Sister blog of Physicists of the Caribbean in which I babble about non-astronomy stuff, because everyone needs a hobby

Friday, 9 February 2018

The fate of the Tesla in space

I wondered about that.

The real forces that will tear the car apart over hundreds of millions of years in space, Carroll said, are solid objects and — most importantly — radiation. Even if the car avoids any major collisions, over very long time horizons, it's unlikely the vehicle could avoid the kind of collisions with micrometeorites that leave other space junk riddled with craters over time, Carroll said. But assuming those collisions don't completely tear the car apart, the radiation will.
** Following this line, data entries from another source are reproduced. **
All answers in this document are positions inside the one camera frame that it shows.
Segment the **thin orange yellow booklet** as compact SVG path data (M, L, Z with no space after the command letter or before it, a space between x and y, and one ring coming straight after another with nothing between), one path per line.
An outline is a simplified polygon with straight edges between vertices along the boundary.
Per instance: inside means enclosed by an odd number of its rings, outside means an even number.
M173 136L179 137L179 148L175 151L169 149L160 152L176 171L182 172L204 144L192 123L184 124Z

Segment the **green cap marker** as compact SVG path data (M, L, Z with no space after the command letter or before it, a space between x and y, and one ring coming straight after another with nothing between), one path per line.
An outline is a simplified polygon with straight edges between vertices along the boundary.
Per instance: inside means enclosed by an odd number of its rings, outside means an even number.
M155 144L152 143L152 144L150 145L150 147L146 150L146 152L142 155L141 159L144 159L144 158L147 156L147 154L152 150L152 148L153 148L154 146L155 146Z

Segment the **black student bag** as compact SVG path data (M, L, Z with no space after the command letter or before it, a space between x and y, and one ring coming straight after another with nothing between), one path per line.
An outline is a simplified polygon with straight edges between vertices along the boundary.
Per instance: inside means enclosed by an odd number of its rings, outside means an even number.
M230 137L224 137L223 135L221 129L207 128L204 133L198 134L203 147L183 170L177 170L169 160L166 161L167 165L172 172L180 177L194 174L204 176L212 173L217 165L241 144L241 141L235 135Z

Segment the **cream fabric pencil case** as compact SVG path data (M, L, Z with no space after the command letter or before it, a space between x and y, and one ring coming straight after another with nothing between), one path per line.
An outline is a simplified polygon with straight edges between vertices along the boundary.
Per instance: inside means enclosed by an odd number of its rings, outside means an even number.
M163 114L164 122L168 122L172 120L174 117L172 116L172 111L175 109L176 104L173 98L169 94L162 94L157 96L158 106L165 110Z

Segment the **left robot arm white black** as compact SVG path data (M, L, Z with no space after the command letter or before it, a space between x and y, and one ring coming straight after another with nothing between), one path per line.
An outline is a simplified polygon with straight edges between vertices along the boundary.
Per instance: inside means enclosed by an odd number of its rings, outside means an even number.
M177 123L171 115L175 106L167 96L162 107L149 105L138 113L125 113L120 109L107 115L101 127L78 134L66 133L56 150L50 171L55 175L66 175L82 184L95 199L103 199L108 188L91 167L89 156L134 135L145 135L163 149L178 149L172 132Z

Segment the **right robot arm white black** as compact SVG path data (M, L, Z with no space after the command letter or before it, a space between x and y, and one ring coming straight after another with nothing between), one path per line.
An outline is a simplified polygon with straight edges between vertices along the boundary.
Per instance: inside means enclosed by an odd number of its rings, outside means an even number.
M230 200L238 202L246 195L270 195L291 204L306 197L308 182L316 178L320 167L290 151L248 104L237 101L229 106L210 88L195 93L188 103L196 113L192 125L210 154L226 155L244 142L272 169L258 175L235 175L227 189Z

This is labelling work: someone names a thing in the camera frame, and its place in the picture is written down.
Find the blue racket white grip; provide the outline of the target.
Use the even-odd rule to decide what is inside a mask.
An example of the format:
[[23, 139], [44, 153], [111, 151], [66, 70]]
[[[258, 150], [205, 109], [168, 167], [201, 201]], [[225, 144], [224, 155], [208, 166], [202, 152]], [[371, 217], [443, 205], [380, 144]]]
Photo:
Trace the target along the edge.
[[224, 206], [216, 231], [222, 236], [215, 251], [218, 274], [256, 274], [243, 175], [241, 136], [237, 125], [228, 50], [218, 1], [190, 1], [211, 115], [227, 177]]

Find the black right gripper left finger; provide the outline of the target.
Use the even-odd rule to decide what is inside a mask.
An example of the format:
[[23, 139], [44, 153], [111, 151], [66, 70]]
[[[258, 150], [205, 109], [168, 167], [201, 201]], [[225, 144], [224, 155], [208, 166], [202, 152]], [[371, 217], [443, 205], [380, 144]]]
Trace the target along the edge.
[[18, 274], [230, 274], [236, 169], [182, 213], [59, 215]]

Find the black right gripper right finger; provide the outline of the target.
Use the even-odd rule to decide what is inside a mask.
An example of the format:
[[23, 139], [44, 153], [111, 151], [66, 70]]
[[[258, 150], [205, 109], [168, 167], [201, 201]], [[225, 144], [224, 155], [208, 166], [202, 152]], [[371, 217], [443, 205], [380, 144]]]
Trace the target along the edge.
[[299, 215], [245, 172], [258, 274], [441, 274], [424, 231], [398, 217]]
"All of the organics will be subjected to degradation by the various kinds of radiation that you will run into there," Carroll said. Organics, in this case, doesn't mean the bits of the car that obviously came out of animals, like its leathers and fabrics. Instead, it includes all the plastics in the sportscar and even its carbon-fiber frame.

"[Those materials] are made up largely of carbon-carbon bonds and carbon-hydrogen bonds," Carroll said. The energy of stellar radiation can cause those bonds to snap. And that can cause the car to fall to bits as effectively as if it were attacked with a knife.

A knife cuts those bonds in a straight line. But radiation will split them at random, causing organic materials from the leather seats to the rubber tires to the paints to — given a long enough time span — perhaps even the carbon fiber body to discolor, flake, and splinter away into space. And under the harsh glare of the unshielded sun, Carroll said, that process could happen fast. "Those organics, in that environment, I wouldn't give them a year," he said.